• [Your task] The listing below holds a line with "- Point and" and a later line with "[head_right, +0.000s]". Write out those two lines and every line between them, exactly, and nothing else.
--- START ---
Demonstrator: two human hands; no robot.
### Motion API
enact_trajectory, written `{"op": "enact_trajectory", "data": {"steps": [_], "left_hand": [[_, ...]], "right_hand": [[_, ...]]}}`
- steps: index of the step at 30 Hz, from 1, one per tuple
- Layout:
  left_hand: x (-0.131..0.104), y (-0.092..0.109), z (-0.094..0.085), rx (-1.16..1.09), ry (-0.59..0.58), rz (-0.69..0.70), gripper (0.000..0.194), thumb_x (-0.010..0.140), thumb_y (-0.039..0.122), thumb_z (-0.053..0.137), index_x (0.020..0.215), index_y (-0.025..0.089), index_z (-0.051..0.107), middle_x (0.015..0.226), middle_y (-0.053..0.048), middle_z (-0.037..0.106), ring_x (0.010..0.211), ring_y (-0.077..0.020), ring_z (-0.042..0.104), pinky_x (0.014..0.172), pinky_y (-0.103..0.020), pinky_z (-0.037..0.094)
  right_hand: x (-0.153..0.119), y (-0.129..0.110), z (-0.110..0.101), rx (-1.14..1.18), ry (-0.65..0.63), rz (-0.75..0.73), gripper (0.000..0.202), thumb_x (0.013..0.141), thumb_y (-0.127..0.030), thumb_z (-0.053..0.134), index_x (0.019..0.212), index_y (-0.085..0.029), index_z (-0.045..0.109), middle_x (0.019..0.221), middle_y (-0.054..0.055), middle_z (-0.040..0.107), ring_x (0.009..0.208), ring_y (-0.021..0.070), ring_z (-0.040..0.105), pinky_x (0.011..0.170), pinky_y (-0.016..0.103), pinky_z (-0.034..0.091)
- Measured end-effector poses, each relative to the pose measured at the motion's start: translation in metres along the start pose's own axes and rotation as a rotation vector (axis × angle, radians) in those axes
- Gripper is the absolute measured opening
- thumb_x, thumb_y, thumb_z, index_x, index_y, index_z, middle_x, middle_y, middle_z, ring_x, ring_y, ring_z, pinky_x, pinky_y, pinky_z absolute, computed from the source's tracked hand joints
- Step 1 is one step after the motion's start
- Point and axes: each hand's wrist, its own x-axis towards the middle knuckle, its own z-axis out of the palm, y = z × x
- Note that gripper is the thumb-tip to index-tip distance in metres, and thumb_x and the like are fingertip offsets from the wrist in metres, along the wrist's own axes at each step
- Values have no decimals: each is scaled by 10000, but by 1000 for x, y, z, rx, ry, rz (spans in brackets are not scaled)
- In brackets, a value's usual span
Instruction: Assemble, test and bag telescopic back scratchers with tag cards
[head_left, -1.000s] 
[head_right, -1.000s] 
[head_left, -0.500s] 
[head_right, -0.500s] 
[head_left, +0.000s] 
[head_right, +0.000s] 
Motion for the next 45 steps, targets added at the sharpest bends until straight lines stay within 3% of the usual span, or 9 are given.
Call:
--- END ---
• [Output of the task]
- Point and axes: each hand's wrist, its own x-axis towards the middle knuckle, its own z-axis out of the palm, y = z × x
- Note that gripper is the thumb-tip to index-tip distance in metres, and thumb_x and the like are fingertip offsets from the wrist in metres, along the wrist's own axes at each step
- Values have no decimals: each is scaled by 10000, but by 1000 for x, y, z, rx, ry, rz (spans in brackets are not scaled)
- In brackets, a value's usual span
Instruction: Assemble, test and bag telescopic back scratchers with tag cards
[head_left, -1.000s] 
[head_right, -1.000s] 
[head_left, -0.500s] 
[head_right, -0.500s] 
[head_left, +0.000s] 
[head_right, +0.000s] 

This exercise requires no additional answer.